### [What you should do]
Return exactly these lines and no others: the one containing "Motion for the" and all that follow it to the end of the listing below.

──────── Dataset content

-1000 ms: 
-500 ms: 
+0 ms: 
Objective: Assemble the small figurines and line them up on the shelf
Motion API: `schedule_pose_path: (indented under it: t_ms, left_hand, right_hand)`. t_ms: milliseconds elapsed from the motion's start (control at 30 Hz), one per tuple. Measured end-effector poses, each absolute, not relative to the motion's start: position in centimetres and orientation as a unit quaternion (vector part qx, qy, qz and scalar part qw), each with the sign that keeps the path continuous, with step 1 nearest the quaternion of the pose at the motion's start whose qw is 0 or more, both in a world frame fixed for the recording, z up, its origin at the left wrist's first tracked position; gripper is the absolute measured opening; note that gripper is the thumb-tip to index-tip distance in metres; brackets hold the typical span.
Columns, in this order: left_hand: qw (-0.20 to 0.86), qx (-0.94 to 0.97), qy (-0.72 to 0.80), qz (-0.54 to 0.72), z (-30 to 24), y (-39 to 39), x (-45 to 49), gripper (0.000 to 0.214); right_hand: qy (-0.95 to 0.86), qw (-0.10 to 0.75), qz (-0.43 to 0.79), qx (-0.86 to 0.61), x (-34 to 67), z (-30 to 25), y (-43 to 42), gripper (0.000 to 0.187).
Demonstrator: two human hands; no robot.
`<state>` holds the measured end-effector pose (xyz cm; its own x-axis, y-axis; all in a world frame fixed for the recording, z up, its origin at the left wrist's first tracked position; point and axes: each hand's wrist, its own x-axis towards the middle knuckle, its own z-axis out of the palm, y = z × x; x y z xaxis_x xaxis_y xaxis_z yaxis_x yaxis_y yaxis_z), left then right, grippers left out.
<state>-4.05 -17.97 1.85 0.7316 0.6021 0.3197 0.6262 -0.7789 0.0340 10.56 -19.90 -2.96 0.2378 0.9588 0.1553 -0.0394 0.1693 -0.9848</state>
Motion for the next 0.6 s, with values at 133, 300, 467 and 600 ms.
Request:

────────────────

### [Solved exercise]
Motion for the next 0.6 s, with values at 133, 300, 467 and 600 ms.
Request:

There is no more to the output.